The code to reproduce the figure is shown below.
import scipy.interpolate as ip
#Define independent variable
sparse = linspace(0, 2 * pi, num = 20)
dense = linspace(0, 2 * pi, num = 200)
#Define function and calculate dependent variable
f = lambda x: sin(x) + 2
fsparse = f(sparse)
fdense = f(dense)
ax = subplot(2, 1, 1)
#Plot the sparse samples and the true function
plot(sparse, fsparse, label = 'Sparse samples', linestyle = 'None', marker = 'o')
plot(dense, fdense, label = 'True function')
#Plot the different interpolation results
interpolate = ip.InterpolatedUnivariateSpline(sparse, fsparse)
plot(dense, interpolate(dense), label = 'InterpolatedUnivariateSpline', linewidth = 2)
smoothing = ip.UnivariateSpline(sparse, fsparse)
plot(dense, smoothing(dense), label = 'UnivariateSpline', color = 'k', linewidth = 2)
ip1d = ip.interp1d(sparse, fsparse, kind = 'cubic')
plot(dense, ip1d(dense), label = 'interp1d')
ylim(.9, 3.3)
legend(loc = 'upper right', frameon = False)
ylabel('f(x)')
#Plot the fractional error
subplot(2, 1, 2, sharex = ax)
plot(dense, smoothing(dense) / fdense - 1, label = 'UnivariateSpline')
plot(dense, interpolate(dense) / fdense - 1, label = 'InterpolatedUnivariateSpline')
plot(dense, ip1d(dense) / fdense - 1, label = 'interp1d')
ylabel('Fractional error')
xlabel('x')
ylim(-.1,.15)
legend(loc = 'upper left', frameon = False)
tight_layout()
The reason why the results are different (but both likely correct) is that the interpolation routines used by UnivariateSpline and interp1d are different.
interp1d constructs a smooth B-spline using the x-points you gave to it as knots
UnivariateSpline is based on FITPACK, which also constructs a smooth B-spline.
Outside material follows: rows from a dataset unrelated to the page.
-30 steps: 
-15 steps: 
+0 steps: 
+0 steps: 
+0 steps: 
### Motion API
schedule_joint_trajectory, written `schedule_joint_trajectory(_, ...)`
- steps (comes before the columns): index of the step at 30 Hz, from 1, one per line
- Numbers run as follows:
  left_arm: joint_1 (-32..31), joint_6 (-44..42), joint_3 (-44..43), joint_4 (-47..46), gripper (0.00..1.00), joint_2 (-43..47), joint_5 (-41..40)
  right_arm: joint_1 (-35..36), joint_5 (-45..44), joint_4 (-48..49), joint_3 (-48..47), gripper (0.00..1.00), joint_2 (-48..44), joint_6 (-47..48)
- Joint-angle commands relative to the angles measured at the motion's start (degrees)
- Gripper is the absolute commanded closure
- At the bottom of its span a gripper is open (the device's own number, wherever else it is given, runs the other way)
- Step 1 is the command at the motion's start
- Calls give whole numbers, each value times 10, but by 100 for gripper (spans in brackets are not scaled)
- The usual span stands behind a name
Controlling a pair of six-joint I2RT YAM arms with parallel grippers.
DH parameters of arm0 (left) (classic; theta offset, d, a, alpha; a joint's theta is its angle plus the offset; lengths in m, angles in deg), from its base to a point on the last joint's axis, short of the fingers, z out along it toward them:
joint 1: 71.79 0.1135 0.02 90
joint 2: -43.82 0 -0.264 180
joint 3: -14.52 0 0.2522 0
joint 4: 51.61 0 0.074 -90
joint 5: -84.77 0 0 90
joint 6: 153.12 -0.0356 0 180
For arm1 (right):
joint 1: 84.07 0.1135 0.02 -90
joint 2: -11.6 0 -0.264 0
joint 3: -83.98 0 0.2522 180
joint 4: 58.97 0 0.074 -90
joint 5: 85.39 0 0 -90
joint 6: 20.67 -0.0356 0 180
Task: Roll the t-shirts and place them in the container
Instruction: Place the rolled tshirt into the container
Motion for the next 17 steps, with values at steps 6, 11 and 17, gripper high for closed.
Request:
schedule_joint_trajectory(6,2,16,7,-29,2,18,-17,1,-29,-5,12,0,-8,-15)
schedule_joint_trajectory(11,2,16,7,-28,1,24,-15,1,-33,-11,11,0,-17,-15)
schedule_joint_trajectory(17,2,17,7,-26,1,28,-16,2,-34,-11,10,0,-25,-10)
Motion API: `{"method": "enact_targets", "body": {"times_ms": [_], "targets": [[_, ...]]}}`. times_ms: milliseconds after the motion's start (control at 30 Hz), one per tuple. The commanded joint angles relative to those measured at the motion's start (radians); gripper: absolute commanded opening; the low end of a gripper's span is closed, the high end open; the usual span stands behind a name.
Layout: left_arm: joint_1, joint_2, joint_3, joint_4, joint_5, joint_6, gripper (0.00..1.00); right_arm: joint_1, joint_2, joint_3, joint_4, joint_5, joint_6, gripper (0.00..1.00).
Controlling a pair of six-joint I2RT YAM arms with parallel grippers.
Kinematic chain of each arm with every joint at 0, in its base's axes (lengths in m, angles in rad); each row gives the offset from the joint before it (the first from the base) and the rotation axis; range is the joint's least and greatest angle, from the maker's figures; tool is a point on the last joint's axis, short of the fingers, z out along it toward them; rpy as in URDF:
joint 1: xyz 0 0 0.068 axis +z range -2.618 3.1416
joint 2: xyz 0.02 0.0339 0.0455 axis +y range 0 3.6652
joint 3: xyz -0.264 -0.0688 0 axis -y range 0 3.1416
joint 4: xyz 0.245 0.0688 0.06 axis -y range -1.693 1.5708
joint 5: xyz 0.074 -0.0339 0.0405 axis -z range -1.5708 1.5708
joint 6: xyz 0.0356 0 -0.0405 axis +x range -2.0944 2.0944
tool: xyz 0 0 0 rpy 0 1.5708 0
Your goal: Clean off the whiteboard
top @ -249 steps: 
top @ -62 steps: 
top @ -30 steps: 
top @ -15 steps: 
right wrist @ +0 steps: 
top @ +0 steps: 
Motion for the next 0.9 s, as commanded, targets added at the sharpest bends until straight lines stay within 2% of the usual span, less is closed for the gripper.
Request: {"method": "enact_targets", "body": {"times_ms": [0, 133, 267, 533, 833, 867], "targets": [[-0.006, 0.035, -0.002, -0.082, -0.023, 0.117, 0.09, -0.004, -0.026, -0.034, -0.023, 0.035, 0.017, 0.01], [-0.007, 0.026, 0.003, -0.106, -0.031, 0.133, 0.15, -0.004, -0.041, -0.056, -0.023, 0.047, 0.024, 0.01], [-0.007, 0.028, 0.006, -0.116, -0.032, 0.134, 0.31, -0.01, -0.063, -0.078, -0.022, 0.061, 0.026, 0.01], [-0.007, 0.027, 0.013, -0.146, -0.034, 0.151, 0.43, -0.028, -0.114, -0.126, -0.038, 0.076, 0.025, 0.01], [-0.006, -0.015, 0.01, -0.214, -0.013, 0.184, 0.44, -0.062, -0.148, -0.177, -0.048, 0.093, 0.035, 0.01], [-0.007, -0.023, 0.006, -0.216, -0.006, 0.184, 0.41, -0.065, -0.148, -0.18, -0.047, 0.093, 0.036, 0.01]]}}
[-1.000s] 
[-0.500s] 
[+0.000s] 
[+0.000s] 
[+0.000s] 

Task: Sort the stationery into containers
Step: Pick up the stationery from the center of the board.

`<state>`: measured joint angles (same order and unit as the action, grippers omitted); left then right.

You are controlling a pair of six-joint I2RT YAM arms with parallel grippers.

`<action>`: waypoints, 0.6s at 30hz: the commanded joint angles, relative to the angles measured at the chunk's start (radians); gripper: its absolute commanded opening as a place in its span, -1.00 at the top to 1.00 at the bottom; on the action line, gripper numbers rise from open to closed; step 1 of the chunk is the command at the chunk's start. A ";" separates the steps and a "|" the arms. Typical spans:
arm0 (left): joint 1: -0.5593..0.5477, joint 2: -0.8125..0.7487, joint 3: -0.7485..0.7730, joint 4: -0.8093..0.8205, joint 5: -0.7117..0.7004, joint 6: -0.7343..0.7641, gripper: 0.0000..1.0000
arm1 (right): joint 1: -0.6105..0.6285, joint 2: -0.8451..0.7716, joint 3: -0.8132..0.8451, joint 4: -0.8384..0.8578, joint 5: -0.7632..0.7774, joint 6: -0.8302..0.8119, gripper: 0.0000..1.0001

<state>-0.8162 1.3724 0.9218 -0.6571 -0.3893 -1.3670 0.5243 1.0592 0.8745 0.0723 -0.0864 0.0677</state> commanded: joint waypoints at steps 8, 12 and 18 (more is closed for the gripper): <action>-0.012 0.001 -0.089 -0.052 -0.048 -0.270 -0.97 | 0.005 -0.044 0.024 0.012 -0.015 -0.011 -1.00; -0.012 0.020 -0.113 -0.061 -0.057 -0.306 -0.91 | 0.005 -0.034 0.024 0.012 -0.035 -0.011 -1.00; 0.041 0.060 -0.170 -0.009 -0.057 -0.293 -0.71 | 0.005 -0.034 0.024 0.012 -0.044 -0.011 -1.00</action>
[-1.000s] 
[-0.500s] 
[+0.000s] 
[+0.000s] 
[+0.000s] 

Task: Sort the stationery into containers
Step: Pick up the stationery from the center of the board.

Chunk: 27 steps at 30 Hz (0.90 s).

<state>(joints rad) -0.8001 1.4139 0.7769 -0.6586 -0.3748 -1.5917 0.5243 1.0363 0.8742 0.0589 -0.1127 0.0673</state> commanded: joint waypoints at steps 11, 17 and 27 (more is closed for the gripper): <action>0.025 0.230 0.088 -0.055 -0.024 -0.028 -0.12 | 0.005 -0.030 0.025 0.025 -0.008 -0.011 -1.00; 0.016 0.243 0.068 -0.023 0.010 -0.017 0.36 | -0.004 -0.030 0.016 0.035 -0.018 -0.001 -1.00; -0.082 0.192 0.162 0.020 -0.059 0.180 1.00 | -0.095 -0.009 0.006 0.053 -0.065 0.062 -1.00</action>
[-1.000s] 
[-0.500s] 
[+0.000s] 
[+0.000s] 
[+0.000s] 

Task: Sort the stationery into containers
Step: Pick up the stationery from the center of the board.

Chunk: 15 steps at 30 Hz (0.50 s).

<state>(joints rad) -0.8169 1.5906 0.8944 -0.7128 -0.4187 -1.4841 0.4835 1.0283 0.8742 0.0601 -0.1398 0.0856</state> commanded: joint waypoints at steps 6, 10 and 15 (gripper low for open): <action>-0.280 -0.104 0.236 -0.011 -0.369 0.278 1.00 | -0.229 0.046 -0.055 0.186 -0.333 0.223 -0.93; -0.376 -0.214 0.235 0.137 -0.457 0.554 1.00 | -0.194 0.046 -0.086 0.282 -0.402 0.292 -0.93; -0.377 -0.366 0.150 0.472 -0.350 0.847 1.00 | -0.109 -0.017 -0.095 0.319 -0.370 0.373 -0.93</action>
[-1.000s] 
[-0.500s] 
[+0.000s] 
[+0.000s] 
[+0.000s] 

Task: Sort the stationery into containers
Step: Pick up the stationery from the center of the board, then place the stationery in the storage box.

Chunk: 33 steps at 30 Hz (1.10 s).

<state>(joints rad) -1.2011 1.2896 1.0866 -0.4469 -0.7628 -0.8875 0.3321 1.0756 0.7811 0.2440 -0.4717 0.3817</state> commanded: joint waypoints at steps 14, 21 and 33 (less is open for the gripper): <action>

However, FITPACK tries to choose new knots for the spline, to fit the data better (probably to minimize chi^2 plus some penalty for curvature, or something similar). You can find out what knot points it used via g.get_knots().
So the reason why you get different results is that the interpolation algorithm is different. If you want B-splines with knots at data points, use interp1d or splmake. If you want what FITPACK does, use UnivariateSpline. In the limit of dense data, both methods give same results, but when data is sparse, you may get different results.
(How do I know all this: I read the code :-)
Works for me,
from scipy import allclose, linspace
from scipy.interpolate import interp1d, UnivariateSpline
from numpy.random import normal
from pylab import plot, show
n = 2**5
x = linspace(0,3,n)
y = (2*x**2 + 3*x + 1) + normal(0.0,2.0,n)
i = interp1d(x,y,kind=3)
u = UnivariateSpline(x,y,k=3,s=0)
m = 2**4
t = linspace(1,2,m)
plot(x,y,'r,')
plot(t,i(t),'b')
plot(t,u(t),'g')
print allclose(i(t),u(t)) # evaluates to True
show()
This gives me,
UnivariateSpline: A more recent
wrapper of the FITPACK routines.
this might explain the slightly different values? (I also experienced that UnivariateSpline is much faster than interp1d.)